▸ Work order: Find every line in the records below that holds the word "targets", and copy it out.

Stored records:
*** Begin section ***

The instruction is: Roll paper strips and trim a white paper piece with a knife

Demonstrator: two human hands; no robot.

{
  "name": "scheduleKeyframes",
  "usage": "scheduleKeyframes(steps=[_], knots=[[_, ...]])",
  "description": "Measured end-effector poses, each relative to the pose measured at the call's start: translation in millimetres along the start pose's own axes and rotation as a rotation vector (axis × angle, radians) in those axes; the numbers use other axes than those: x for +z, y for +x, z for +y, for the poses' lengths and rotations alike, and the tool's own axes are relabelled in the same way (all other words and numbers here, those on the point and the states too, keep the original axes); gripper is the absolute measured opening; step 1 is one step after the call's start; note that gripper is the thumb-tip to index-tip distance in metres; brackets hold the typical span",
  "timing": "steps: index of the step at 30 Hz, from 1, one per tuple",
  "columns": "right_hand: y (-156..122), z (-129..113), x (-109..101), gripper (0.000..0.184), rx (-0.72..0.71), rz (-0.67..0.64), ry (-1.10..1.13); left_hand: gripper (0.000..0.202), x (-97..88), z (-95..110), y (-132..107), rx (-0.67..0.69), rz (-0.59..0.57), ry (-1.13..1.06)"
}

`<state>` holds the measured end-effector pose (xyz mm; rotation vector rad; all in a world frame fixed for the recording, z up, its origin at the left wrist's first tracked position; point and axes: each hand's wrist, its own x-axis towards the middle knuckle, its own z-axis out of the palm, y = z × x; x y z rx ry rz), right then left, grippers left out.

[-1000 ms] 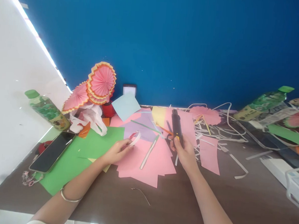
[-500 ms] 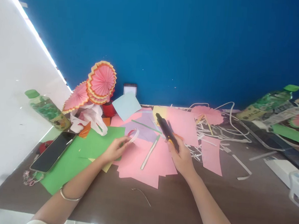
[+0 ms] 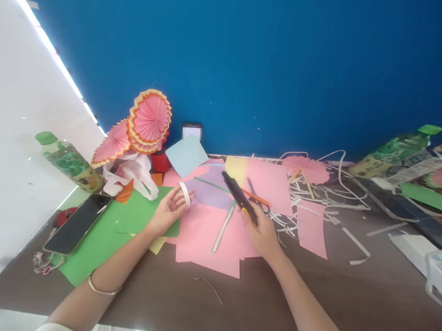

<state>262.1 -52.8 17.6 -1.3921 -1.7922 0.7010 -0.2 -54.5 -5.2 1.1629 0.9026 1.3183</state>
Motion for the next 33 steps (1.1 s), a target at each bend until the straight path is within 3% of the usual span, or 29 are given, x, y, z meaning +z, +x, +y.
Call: scheduleKeyframes(steps=[7, 13, 21, 33], knots=[[-2, -5, 2, 0.037, -0.011, -0.034, 0.021, 0.072, 4.7, 3, 0, -0.054, 0.102, -0.057], [-8, -16, 7, 0.036, -0.038, -0.129, 0.016, 0.041, 13.9, 8, -3, -0.065, 0.196, -0.008], [-18, -26, 20, 0.033, -0.063, -0.187, -0.029, 0.033, 22.3, 10, -6, -0.119, 0.359, -0.068], [-21, -27, 24, 0.024, -0.170, -0.188, -0.079, 0.031, 20.5, 10, -8, -0.136, 0.324, -0.039]])
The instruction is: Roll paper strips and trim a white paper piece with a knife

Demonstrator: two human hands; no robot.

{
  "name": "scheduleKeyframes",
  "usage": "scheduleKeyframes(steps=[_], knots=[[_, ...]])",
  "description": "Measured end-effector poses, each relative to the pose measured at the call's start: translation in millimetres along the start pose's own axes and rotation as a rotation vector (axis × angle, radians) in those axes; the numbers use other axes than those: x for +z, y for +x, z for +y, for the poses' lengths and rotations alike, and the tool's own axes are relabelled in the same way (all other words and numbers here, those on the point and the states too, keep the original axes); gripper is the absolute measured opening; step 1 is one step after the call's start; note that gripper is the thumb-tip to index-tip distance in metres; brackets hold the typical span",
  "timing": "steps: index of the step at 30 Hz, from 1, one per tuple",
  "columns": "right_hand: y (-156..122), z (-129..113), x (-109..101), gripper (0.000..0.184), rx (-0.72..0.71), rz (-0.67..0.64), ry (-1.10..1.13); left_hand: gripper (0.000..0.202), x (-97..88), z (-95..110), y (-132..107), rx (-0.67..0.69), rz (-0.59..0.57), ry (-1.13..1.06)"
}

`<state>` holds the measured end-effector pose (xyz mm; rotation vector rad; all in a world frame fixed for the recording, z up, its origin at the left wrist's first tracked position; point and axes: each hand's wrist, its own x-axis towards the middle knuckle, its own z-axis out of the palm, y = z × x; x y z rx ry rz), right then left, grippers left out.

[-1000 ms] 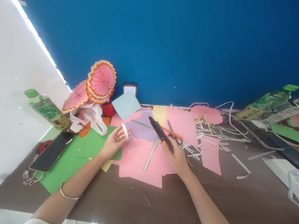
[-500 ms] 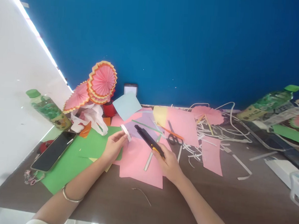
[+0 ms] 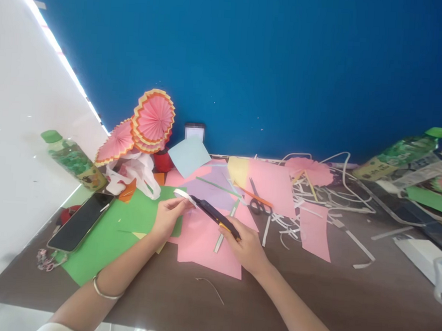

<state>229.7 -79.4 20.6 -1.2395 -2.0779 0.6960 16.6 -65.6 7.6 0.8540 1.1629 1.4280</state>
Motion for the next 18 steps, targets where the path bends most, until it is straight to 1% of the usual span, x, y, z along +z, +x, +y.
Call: scheduleKeyframes(steps=[13, 18], knots=[[-1.2, 4.4, -0.1, 0.025, -0.031, 0.013, -0.048, 0.029, -3.2, 2.3, 0.7, 0.063, -0.005, 0.108], [-2.8, 5.4, 0.0, 0.024, -0.100, 0.048, -0.110, 0.028, -3.4, 4.0, -0.3, 0.078, 0.015, 0.166]])
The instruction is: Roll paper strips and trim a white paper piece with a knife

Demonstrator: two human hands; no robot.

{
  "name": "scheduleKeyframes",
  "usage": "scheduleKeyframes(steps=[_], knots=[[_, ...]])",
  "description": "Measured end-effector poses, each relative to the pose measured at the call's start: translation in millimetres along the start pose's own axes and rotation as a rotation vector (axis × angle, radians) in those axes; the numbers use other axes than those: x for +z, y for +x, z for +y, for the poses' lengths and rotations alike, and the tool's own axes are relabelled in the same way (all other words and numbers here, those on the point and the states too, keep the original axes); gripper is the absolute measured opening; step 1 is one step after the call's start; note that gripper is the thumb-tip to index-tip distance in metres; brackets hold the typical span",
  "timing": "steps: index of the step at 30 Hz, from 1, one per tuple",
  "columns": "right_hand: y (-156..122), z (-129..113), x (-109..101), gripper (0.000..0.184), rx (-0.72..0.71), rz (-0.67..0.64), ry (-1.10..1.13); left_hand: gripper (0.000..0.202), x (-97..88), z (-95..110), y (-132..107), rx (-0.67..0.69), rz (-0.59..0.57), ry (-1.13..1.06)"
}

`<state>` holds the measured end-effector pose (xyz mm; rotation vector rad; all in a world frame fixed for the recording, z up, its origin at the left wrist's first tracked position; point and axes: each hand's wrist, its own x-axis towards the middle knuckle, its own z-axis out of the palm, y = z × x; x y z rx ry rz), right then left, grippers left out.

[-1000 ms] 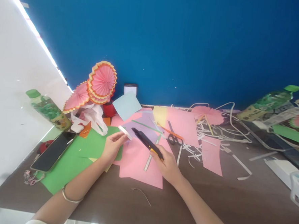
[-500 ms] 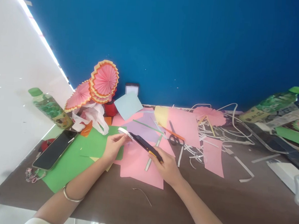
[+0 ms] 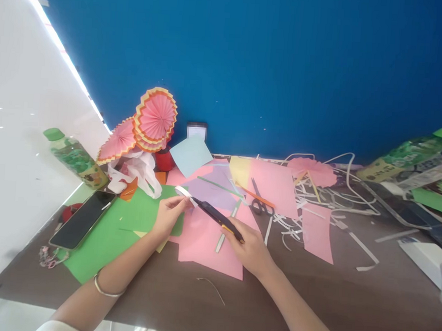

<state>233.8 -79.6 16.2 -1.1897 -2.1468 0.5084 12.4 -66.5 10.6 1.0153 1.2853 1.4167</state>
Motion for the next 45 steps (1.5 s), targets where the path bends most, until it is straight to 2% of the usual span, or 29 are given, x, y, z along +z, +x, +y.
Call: scheduleKeyframes(steps=[8, 19, 26, 33, 37, 40, 42, 45], knots=[[-2, -3, 0, 0.025, -0.096, 0.054, -0.120, 0.026, 0.4, 5, 0, -0.032, 0.083, -0.027], [-5, -8, 0, 0.029, -0.110, 0.035, -0.203, 0.023, -0.1, 0, 1, -0.050, 0.137, -0.046], [-5, 6, 8, 0.032, -0.113, -0.034, -0.331, 0.019, -9.5, 2, 10, -0.073, 0.204, -0.226], [-3, 1, 6, 0.026, -0.037, 0.147, -0.140, 0.024, -6.7, 2, 6, -0.091, 0.170, -0.191], [-4, -6, 8, 0.022, 0.009, 0.153, -0.049, 0.022, -5.0, 1, 6, -0.116, 0.158, -0.234], [-4, -11, 9, 0.022, 0.042, 0.158, 0.027, 0.019, -3.7, 0, 3, -0.188, 0.141, -0.316], [-3, -16, 9, 0.023, 0.119, 0.157, 0.147, 0.017, -0.4, 0, -1, -0.269, 0.112, -0.409], [-2, -22, 10, 0.029, 0.250, 0.104, 0.470, 0.014, 9.7, -2, -12, -0.390, 0.007, -0.519]])
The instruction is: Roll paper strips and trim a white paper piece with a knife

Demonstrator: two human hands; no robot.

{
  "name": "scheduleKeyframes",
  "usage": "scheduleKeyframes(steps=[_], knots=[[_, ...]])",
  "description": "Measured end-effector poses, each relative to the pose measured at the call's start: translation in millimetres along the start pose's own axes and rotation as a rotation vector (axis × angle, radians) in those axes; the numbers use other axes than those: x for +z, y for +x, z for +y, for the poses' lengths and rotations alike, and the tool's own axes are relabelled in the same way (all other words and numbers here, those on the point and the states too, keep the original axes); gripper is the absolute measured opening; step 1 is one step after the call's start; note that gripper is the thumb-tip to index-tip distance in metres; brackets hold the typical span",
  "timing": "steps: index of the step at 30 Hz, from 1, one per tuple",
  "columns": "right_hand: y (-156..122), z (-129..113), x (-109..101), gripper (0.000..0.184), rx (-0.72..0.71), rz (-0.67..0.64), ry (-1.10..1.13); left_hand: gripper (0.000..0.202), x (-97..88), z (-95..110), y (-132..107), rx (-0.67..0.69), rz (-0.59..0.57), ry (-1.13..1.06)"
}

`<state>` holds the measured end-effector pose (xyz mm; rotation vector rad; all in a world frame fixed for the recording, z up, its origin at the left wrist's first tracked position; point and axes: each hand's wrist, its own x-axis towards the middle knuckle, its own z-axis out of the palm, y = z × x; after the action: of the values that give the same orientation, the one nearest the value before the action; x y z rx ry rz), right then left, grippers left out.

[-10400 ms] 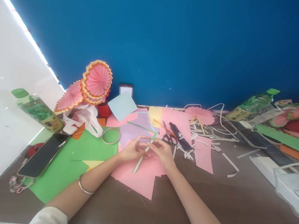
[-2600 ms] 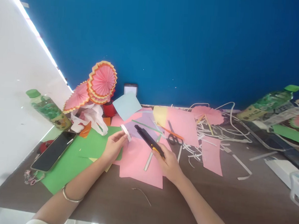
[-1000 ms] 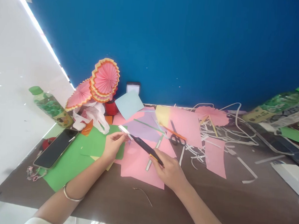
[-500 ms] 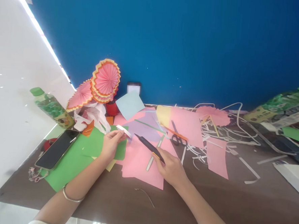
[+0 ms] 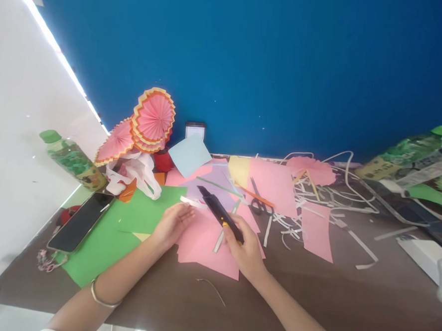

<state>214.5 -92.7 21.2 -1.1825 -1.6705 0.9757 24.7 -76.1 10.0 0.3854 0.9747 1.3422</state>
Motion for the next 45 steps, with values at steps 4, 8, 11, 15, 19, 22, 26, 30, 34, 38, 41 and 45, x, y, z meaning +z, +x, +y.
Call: scheduleKeyframes(steps=[4, 8, 11, 15, 19, 22, 26, 30, 34, 38, 41, 45], knots=[[-1, 2, 5, 0.034, 0.078, -0.137, 0.312, 0.015, 9.0, -11, -14, -0.158, -0.151, 0.074], [-3, 6, 8, 0.028, 0.075, -0.205, 0.284, 0.025, 4.8, -5, -19, 0.065, -0.208, 0.519], [-2, 4, 8, 0.028, 0.081, -0.223, 0.316, 0.019, -1.5, 4, -16, 0.602, 0.010, 0.845], [0, 1, 10, 0.029, 0.124, -0.233, 0.410, 0.023, 0.3, 4, -13, 0.817, -0.090, 1.003], [1, 0, 12, 0.031, 0.161, -0.250, 0.437, 0.023, 7.5, -3, -9, 0.623, -0.185, 0.928], [4, 1, 7, 0.031, 0.130, -0.172, 0.337, 0.034, 8.1, -1, -4, 0.506, -0.168, 0.805], [7, 3, -8, 0.027, 0.012, -0.046, 0.027, 0.043, -1.9, 17, 8, 0.508, -0.077, 0.779], [7, 9, -18, 0.025, -0.081, -0.082, -0.208, 0.045, -16.5, 35, 22, 0.646, -0.030, 0.862], [6, 13, -17, 0.024, -0.157, -0.103, -0.310, 0.044, -24.8, 39, 29, 0.687, -0.028, 0.900], [4, 10, -13, 0.024, -0.195, -0.142, -0.327, 0.043, -26.8, 36, 32, 0.719, -0.036, 0.905], [3, 8, -10, 0.023, -0.190, -0.181, -0.318, 0.042, -26.7, 35, 32, 0.733, -0.053, 0.925], [3, 9, -9, 0.022, -0.179, -0.201, -0.332, 0.041, -26.6, 35, 32, 0.753, -0.061, 0.951]])
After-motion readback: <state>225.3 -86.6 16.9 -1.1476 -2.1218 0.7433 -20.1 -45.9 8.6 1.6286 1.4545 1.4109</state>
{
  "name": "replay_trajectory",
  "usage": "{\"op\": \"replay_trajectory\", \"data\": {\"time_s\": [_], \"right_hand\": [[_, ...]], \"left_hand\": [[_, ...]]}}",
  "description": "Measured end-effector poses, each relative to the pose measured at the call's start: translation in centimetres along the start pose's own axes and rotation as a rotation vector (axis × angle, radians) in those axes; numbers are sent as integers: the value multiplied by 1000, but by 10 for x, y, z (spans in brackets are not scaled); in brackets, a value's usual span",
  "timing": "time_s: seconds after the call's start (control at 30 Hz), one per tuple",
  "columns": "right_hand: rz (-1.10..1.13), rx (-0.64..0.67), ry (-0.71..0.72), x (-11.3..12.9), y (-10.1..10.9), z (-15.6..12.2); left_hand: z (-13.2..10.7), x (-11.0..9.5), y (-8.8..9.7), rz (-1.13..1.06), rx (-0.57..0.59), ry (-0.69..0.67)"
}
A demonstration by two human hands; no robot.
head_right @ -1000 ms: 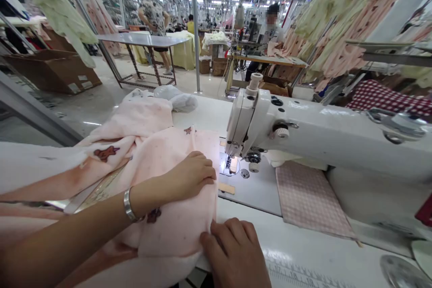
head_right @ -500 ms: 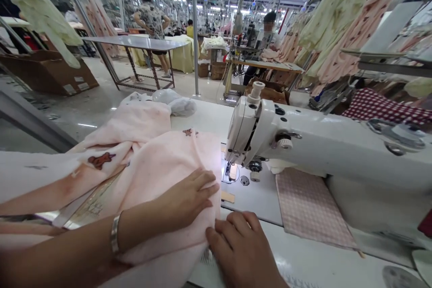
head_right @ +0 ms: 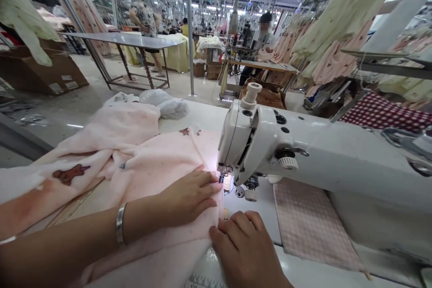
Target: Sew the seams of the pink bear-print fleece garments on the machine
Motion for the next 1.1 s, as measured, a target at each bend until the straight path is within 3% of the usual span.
{"op": "replay_trajectory", "data": {"time_s": [0.2, 0.33, 0.53, 0.77, 0.97, 1.1], "right_hand": [[29, -30, -12, 0, 5, 1], [5, -40, -14, -1, 17, 0], [-28, -12, 4, -1, 18, -4], [-72, 89, 75, 2, 1, -2], [-124, 96, -4, -24, -6, 13], [-183, 99, -36, -41, -14, 18]], "left_hand": [[4, 1, 15, -64, 79, 52], [8, -13, 27, -94, 49, 68], [-7, -26, 7, -14, 12, -103], [-12, -11, 10, -25, 64, -245], [5, 10, 10, 14, 18, -294], [22, 29, 10, 21, -16, -250]]}}
Point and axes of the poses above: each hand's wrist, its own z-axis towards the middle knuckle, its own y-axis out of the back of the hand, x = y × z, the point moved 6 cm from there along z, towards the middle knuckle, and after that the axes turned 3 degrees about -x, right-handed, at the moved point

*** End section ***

▸ Answer for the task:
Motion for the next 18 steps, targets where the path bends most, until it is straight to 1% of the usual span, x, y, z along +z, +x, +y.
Motion for the next 45 steps (1.5 s), targets where the path bends most, until it is straight to 2% of the usual span, or 29 are given, x, y, z along +z, +x, +y.

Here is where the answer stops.